Every line of the listing is to be returned exactly as given.
━━━━━━━━
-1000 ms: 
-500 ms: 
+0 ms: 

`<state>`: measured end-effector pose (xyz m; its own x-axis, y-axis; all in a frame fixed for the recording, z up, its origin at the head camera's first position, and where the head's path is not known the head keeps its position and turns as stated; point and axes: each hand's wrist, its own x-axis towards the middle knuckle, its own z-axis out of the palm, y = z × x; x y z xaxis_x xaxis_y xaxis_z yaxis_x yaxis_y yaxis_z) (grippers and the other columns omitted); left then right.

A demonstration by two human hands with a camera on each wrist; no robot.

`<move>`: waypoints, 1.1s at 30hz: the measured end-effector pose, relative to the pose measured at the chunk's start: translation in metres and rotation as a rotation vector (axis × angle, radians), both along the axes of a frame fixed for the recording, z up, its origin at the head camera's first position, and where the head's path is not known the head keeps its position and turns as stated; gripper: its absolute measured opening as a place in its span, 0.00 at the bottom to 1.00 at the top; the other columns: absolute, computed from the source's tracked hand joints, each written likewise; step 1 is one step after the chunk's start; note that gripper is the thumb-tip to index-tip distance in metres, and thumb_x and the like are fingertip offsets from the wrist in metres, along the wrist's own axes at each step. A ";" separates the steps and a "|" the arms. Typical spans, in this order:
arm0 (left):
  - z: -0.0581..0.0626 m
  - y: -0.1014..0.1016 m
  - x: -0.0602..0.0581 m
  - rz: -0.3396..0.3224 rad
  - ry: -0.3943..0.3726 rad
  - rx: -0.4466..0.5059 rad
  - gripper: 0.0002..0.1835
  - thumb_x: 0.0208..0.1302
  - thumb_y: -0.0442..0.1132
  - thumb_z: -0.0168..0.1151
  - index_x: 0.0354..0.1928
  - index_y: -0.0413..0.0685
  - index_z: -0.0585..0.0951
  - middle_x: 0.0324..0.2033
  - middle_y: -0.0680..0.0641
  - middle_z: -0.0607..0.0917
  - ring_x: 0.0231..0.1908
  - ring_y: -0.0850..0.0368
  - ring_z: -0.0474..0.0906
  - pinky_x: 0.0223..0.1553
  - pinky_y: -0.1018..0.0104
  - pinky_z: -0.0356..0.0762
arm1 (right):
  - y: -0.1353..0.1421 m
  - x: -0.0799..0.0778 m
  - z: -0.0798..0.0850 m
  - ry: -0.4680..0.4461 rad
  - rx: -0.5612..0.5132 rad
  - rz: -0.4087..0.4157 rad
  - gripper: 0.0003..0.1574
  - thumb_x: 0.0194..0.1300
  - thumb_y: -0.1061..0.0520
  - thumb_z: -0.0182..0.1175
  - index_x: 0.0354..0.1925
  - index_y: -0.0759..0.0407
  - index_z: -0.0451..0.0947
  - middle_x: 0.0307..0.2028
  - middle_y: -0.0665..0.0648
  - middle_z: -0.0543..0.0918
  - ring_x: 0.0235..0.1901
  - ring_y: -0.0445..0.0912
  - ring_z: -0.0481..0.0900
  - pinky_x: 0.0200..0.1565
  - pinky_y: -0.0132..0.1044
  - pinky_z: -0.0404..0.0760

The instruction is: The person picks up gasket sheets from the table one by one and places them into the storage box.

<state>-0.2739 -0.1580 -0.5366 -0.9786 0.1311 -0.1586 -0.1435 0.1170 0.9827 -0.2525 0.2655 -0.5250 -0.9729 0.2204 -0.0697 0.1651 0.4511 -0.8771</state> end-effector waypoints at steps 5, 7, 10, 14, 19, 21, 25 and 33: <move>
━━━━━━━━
* [Your response]:
-1000 ms: 
-500 ms: 
+0 ms: 

`<state>`: measured end-effector pose (xyz m; its own x-axis, y-axis; all in a frame fixed for the recording, z up, its origin at the head camera's first position, and where the head's path is not known the head keeps its position and turns as stated; point and axes: each hand's wrist, its own x-axis towards the middle knuckle, its own z-axis out of the palm, y = z × x; x y z xaxis_x xaxis_y xaxis_z yaxis_x yaxis_y yaxis_z) (grippers and the other columns omitted); left then right.

A demonstration by two human hands with a camera on each wrist; no robot.

`<move>`: waypoints, 1.1s at 30hz: the measured end-effector pose, relative to the pose measured at the chunk's start: translation in metres and rotation as a rotation vector (axis × angle, radians), both along the axes of a frame fixed for the recording, z up, its origin at the head camera's first position, and where the head's path is not known the head keeps its position and turns as stated; gripper: its absolute measured opening as a place in its span, 0.00 at the bottom to 1.00 at the top; the other columns: absolute, computed from the source's tracked hand joints, each written likewise; step 1 is one step after the chunk's start; note that gripper is the thumb-tip to index-tip distance in metres, and thumb_x and the like are fingertip offsets from the wrist in metres, along the wrist's own axes at each step. A ";" separates the steps and a "|" the arms. Typical spans, in this order:
arm0 (left):
  - z: -0.0581..0.0626 m
  - y: -0.1014..0.1016 m
  - x: -0.0602..0.0581 m
  - rz: -0.3396..0.3224 rad
  - ry: -0.3943..0.3726 rad
  - rx: -0.4466..0.5059 rad
  - gripper: 0.0002..0.1835
  - thumb_x: 0.0208..0.1302
  - thumb_y: -0.0442..0.1132
  - thumb_z: -0.0168..0.1151
  - index_x: 0.0354..0.1928
  - index_y: -0.0413..0.0685
  - index_z: -0.0585..0.0951
  - middle_x: 0.0324..0.2033
  - middle_y: -0.0680..0.0641
  - middle_z: -0.0607..0.0917
  - ring_x: 0.0231..0.1908
  - ring_y: -0.0850..0.0368
  - ring_z: -0.0474..0.0906
  - pinky_x: 0.0223..0.1553
  - pinky_y: -0.1018..0.0104
  - pinky_z: -0.0356..0.0762
arm1 (right):
  - y: -0.1353..0.1421 m
  - x: -0.0799..0.0778 m
  - z: -0.0798..0.0850 m
  - ry: -0.4680..0.4461 rad
  - rx: -0.5612..0.5132 rad
  - rz: -0.4087..0.4157 rad
  - gripper: 0.0003..0.1574
  - thumb_x: 0.0194..0.1300
  - thumb_y: -0.1061..0.0520
  - thumb_z: -0.0182..0.1175
  - index_x: 0.0354..0.1925
  - index_y: -0.0759..0.0407
  - index_z: -0.0451..0.0947
  - middle_x: 0.0307..0.2028
  - middle_y: -0.0665..0.0648
  - middle_z: -0.0543..0.0918
  - ring_x: 0.0235..0.1901
  - ring_y: -0.0445..0.0912
  - ring_z: -0.0481..0.0900
  - pinky_x: 0.0200..0.1565
  - pinky_y: -0.0132..0.1044
  - pinky_z: -0.0404..0.0760

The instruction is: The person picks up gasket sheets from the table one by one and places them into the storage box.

<state>-0.2739 -0.1580 -0.5366 -0.9786 0.1311 -0.1586 -0.1435 0.1170 0.9827 -0.2525 0.2655 -0.5250 -0.9729 0.2204 -0.0697 0.1651 0.4511 -0.8771</state> end-effector waypoints at steps 5, 7, 10, 14, 19, 21, 25 and 33: <move>

With this, the output is complete.